U.S. poverty rate rose in 2022 while fewer were uninsured, Census says

The poverty rate, taking into account government aid programs to the poor, was 12.4 percent in 2022, up from 7.8 percent the previous year, the census data shows. That spike follows two years of declines and coincided with the end of increased child tax credit payments and other government interventions.
In contrast, the proportion of Americans without health insurance at any point during the year dwindled — from 8.3 percent in 2021 to 7.9 percent last year. The greater availability of health coverage was driven in part by a temporary source: the fact that no one on Medicaid, the state-federal program for those with low incomes, was dropped from the program in 2022, a result of another pandemic benefit that is now gradually ending.
Poverty researchers credited the expanded child tax credit payments with lifting millions of children out of poverty and driving down the child poverty rate to a record low of 5.2 percent in 2021. The new data show that 37.9 million people lived in poverty in 2022.
Tuesday’s Census release is “a story of what could have been,” said Arloc Sherman, vice president for data analysis and research at the Center on Budget and Policy Priorities. “The pandemic showed that we could stand up policies that could help families. These numbers underscore how much poverty is a policy choice.”
Tuesday Census data also noted a 2.3 percent drop in median household income, from $76,330 in 2021 to $74,580 in 2022. Real median earnings for both part-time and full-time workers also dropped over the last year by 2.2 percent.
Before Tuesday’s data release, poverty experts had been expecting a jump in the national rate. The main question was the size of that increase because of the competing effects of an improving 2022 labor market and record inflation.
The poverty rate of 12.4 percent represents what is known as the supplemental poverty rate, which incorporates the value of benefits such as child tax credits, earned income tax credits and stimulus checks. Tuesday’s Census release also includes a different statistic, the official poverty measure, which includes only monetary income. The official poverty rate for 2022 was 11.5 percent, compared to 11.6 percent in 2021.
Social scientists widely consider the supplemental measure as a more useful statistic, because it more accurately reflects the felt experience of U.S. residents with scanty income.
For 2022, the U.S. poverty level was $13,590 for individuals and $23,030 for a family of three.

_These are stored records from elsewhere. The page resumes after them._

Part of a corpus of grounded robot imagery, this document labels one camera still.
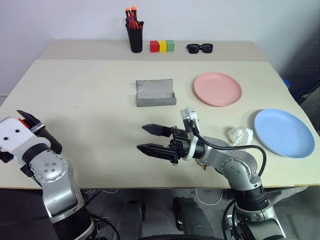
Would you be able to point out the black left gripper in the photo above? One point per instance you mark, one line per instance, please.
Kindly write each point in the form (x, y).
(51, 143)

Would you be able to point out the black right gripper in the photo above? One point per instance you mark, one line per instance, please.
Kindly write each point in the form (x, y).
(180, 146)

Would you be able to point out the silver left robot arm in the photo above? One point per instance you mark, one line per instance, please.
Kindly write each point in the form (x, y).
(56, 190)

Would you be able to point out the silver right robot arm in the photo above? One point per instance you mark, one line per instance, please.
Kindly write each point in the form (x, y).
(237, 167)

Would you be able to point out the grey glasses case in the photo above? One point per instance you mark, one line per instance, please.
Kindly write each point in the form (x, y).
(155, 101)

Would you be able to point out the black pen cup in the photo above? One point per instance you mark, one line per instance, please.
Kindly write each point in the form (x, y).
(136, 40)

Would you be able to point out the pink plate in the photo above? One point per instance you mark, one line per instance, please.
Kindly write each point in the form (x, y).
(217, 88)

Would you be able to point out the crumpled white tissue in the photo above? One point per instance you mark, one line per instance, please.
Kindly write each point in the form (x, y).
(238, 136)

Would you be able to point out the dark rounded shape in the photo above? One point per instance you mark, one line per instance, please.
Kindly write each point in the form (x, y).
(131, 220)
(188, 217)

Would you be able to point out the red block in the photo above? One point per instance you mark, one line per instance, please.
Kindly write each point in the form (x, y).
(154, 47)

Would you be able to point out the yellow block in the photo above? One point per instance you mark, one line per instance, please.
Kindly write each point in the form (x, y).
(162, 46)

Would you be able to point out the green block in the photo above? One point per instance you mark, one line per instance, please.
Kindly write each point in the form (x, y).
(170, 45)

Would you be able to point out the black sunglasses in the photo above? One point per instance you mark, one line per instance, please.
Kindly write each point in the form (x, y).
(193, 48)

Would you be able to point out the blue plate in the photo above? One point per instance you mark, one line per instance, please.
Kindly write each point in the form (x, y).
(283, 132)

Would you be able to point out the orange capped marker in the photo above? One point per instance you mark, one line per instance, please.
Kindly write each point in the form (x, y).
(134, 12)
(127, 13)

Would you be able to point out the small blue object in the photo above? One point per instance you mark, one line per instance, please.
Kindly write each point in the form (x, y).
(287, 83)

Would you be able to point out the dark grey cushion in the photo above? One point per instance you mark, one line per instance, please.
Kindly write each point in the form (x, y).
(312, 105)

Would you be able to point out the black textured panel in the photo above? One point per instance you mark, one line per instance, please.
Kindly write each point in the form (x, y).
(302, 72)

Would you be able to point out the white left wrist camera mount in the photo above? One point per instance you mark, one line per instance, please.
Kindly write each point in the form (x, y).
(12, 140)

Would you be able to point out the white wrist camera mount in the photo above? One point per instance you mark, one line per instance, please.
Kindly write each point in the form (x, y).
(187, 117)
(12, 140)

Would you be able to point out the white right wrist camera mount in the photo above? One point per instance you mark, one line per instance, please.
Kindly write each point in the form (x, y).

The Census Bureau releases poverty, income and health insurance data annually based on the Current Population Survey, one of its main sources of nationwide data. The Census’s insurance data released Tuesday, combined with state-level data from the Census’s American Community Survey set to be released Thursday, is considered the most accurate portrait of health coverage in the United States.
Leading up to Tuesday’s release, health policy experts said they were expecting the health coverage data to show an atypically low uninsured rate. The reason, they said, is because the first coronavirus relief law Congress adopted in 2020 promised states extra federal aid for Medicaid throughout the covid federal health emergency, as long as states suspended their normal practice of renewing eligibility for the program once a year. Every state agreed, so the Medicaid rolls continued to expand until earlier this year, when the continual eligibility promise ended and states once again began reviewing who qualifies for the program — a massive effort known as the “unwinding.”
The 2022 data show that 18.8 percent of people with some form of health coverage at any time last year were on Medicaid, comparable to the 18.9 percent in 2021. Overall, public insurance of all types accounted for 36.1 percent of all health coverage last year, nearly a half percentage point more than the 35.7 percent who held public coverage for some or all of 2021. That change was driven largely by an enrollment increase in Medicare, the federal insurance program for people who are age 65 and older or have disabilities, because of the aging of the U.S. population.
At the same time, the number of people who bought Affordable Care Act marketplace health plans continued to increase slightly for the third consecutive year.
Biden administration officials have praised the widened use of such health plans, intended for those who do not have access to affordable health benefits through a job, attributing their increasing popularity to larger federal tax credits available for the past couple of years under recent laws.